Noutro momento, Trump pediu que levantassem as mãos se achassem que o presidente
do Estado-Maior Conjunto, Dan Caine, "não era bom". Quando, sem
surpresa, ninguém levantou as mãos, Trump interpretou isso como um apoio à sua
escolha.
As observações de Trump vieram após um discurso de Hegseth
que, pelo menos, se concentrou mais especificamente na sua filosofia militar.
Usou o seu tempo para defender a importância de "combatentes"
endurecidos e aumentar os padrões de aptidão física e aparência pessoal no
Departamento de Defesa.
Mas a apresentação de Hegseth também foi altamente política.
Além de ridicularizar repetidamente a suposta "consciência social"
dos militares e atacar as pessoas transgénero ("tipos de vestido",
nas palavras de Hegseth), ele procurou dividir os líderes militares e o que ele
considerava instituições de esquerda.
"Veja bem, os professores da Ivy League nunca nos
compreenderão, e tudo bem, porque eles nunca poderiam fazer o que vocês
fazem", disse Hegseth. "A comunicação social vai caracterizar-nos
erroneamente, e tudo bem, porque no fundo eles sabem que a razão pela qual
podem fazer o que fazem é vocês."
Trump também tentou colocar os generais e almirantes contra
os democratas.
"Eles não vos trataram com respeito", disse Trump.
"Eles são democratas. Nunca o fazem."
A mensagem: nós somos os vossos verdadeiros aliados
políticos. Estamos do vosso lado e eles não.
Foi uma degradação notável das linhas entre os militares e a
política, e foi um caso sinistro para aqueles que temem as tentativas de Trump
de politizar os militares e o que isso pode significar.

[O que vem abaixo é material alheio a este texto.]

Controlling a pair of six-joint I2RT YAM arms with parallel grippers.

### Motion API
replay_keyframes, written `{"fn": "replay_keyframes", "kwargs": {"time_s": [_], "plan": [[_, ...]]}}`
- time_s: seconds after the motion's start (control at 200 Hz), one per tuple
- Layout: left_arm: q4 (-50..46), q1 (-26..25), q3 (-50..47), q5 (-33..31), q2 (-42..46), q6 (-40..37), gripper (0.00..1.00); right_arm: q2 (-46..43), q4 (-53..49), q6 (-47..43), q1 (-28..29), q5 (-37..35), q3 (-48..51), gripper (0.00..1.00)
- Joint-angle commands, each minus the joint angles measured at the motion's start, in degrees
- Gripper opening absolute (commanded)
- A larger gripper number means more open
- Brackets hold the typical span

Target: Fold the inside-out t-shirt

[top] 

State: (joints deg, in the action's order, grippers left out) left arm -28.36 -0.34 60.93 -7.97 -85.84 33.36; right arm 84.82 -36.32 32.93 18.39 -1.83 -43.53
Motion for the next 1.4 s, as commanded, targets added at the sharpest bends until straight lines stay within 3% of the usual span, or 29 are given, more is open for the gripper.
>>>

Os americanos não parecem concordar com Trump nesta questão,
a julgar não só pela sondagem do Times-Siena, mas também por outras
sondagens. Em geral, os americanos não gostam da ideia de ter a Guarda Nacional
nas suas ruas ou nas ruas de outras pessoas.
Mas Trump continua a avançar. E esta terça-feira pareceu ser
um dia dedicado a garantir que não haverá mais majores-generais Sherman.
"Se quiserem aplaudir,
aplaudam", disse Trump no início do discurso, observando o
silêncio dos generais e almirantes.
Em seguida, acrescentou em tom de brincadeira: "Se não
gostarem do que estou a dizer, podem sair da sala. Claro que, com isso, perdem
a vossa patente. Perdem o vosso futuro."